In the two dimensional case the dispersion relation is: $$\omega(k_x,k_y)=\sqrt{\frac{2K}{M}(2-2\cos{k_x a}-2\cos{k_y a})} $$

Taking the derivative (I hope I am differentiating correctly):

$$\frac{d \omega }{d \vec{k}}=\frac{2a (\sin{k_x a}+ \sin{k_y a})}{2\sqrt{\frac{2K}{M}(2-2\cos{k_x a}-2\cos{k_y a})} }$$

This result correctly reproduces the Van-Hove singularity. The dispersion relation reaches a maximum at the edge of the first Brillouin-Zone ($\pm \frac{\pi}{a})$, which leads to $\frac{d \omega}{d\vec{k}}=0$ at $\frac{\pi}{a} \implies D(\omega)=\frac{kL^2}{2\pi}\frac{1}{0} \longrightarrow $ singularity

The one thing that still makes no sense to me is how I can go from the general equation for the density of modes (phonon-level density) taken from Ashcroft/Mermin p.465:

$$D(\omega)=\sum_s \int \frac{dS}{(2\pi)^3} \frac{1}{\lvert \vec{\nabla} \omega_s(\vec{k})\rvert}$$

to the 2D density: $D(\omega)=\frac{kL^2}{2\pi} \frac{dk}{d \omega}$

Any ideas?

Answer 1

One way to do this is to start by solving for the allowed $\mathbf{k}$ values for an $L \ \times \ L \ \times L$ crystal using the usual procedure found in any book on solid state physics (if you're unfamiliar, see A & M pg. 430-432). The allowed $| \mathbf{k} |$ values are integer multiples of $\frac{2 \pi}{L}$.

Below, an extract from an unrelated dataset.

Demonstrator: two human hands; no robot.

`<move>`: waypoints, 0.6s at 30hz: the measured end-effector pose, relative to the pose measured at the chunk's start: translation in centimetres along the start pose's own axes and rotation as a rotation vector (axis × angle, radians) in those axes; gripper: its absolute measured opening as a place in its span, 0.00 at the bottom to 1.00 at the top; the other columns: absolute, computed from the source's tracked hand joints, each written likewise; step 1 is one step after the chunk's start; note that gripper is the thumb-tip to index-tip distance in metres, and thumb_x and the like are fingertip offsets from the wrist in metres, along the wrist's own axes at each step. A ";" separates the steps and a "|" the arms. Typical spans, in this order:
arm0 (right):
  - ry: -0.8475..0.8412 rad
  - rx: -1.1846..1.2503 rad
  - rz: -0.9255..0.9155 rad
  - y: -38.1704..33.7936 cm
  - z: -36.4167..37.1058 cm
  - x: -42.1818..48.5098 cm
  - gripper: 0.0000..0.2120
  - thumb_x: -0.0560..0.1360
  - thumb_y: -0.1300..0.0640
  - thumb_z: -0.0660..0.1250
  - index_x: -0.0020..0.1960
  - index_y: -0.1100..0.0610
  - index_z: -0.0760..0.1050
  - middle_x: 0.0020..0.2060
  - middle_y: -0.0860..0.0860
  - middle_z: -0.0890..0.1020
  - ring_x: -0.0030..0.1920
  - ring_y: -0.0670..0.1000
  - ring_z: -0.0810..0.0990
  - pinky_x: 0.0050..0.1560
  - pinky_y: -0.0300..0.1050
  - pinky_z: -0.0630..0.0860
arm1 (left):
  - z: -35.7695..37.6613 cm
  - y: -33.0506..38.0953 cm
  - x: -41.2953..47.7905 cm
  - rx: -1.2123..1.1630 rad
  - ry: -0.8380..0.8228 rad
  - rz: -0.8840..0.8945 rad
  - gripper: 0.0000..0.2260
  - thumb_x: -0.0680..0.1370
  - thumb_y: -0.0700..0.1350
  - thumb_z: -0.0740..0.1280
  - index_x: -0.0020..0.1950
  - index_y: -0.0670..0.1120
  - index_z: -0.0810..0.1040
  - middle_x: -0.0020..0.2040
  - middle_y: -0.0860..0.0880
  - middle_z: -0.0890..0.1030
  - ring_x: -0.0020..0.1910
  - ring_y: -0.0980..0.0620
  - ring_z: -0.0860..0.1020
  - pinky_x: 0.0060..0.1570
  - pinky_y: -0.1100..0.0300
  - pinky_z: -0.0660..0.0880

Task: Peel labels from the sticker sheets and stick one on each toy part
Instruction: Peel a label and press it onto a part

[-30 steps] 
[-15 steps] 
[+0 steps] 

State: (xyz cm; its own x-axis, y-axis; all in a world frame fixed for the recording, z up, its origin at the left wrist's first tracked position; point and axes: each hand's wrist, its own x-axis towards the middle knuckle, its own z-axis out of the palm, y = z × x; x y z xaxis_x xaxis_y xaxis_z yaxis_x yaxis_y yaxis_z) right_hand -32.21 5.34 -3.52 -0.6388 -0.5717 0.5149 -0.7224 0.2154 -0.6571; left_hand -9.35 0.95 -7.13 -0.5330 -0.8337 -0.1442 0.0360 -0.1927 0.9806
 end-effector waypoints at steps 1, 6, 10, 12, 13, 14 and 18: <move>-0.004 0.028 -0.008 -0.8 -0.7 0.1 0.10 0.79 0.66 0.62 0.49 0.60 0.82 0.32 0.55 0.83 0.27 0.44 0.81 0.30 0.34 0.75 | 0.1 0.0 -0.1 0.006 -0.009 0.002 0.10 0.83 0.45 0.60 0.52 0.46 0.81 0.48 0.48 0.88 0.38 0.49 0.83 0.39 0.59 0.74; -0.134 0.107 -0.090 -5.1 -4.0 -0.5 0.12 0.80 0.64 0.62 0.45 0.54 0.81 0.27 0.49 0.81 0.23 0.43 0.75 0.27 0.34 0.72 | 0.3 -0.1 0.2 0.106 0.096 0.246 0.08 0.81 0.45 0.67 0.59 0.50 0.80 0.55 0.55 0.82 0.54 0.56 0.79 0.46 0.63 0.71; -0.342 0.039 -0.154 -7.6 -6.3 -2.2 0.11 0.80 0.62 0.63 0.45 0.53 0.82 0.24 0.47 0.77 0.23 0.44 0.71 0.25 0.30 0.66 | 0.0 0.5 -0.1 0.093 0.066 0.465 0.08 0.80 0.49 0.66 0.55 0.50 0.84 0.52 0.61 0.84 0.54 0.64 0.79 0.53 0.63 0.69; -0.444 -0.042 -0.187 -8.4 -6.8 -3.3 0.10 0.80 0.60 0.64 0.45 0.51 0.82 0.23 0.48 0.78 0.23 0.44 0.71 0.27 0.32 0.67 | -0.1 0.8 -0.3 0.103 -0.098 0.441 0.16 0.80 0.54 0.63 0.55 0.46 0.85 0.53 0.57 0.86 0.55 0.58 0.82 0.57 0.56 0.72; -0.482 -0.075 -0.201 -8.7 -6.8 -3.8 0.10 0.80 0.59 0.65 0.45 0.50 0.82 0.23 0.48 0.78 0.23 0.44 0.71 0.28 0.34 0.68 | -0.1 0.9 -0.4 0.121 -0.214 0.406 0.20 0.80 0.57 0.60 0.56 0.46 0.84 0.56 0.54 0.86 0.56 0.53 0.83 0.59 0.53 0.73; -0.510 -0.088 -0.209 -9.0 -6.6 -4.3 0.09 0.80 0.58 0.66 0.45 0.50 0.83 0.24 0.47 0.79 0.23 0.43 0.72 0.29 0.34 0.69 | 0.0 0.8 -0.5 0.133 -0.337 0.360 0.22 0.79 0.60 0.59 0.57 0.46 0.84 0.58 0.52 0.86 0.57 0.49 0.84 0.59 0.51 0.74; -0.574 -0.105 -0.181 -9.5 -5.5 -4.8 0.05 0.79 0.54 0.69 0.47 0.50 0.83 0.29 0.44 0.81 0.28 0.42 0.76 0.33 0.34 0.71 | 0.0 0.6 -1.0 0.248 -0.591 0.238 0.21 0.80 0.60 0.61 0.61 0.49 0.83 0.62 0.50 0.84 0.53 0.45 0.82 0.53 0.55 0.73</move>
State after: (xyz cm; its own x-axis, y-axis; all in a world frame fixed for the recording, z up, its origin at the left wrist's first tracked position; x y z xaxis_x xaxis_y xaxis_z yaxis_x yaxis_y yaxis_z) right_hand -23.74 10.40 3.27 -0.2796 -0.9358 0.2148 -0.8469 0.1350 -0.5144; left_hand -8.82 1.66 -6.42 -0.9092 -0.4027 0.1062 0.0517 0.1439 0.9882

The corresponding density of k-states is then the reciprocal, $\left( \frac{L}{2\pi} \right) ^d$. In 3 dimensions the (differential) number of states within a thin shell of radius from $k \rightarrow k + dk$ is

$$dN = (number \ of \ states \ per \ unit \ k \ volume) \times (differential \ shell \ volume)$$

$$ = \left( \frac{L}{2\pi} \right) ^3 \left( 4 \pi k^2 dk \right)$$

Note that the second term is just $dS$ in k-space. The DOS is

$$D(\omega) = \frac{dN}{d\omega} = \frac{dN}{dk}\frac{dk}{d\omega} = \left( \frac{L}{2\pi} \right) ^3 \left( 4 \pi k^2 \right) \frac{dk}{d\omega} = \left( \frac{L}{2\pi} \right) ^3 S \frac{dk}{d\omega} = \frac{k^2 L ^3}{2\pi^2}\frac{dk}{d\omega}$$

where $S$ is the surface area of the sphere. Note that this is equivalent to

$$L^3\int \frac{dS}{(2\pi)^3}\frac{dk}{d\omega}$$

which is the result given in A & M with a factor of $L^3$ out front (the DOS is sometimes given per unit volume, which would divide out the $L^3$).

The subscript $s$ in the A & M DOS is just the phonon branch (solution for $\omega$). You sum over $s$ to get the contribution to the DOS of the acoustic and optical phonon branches. For a single branch, you can drop the sum.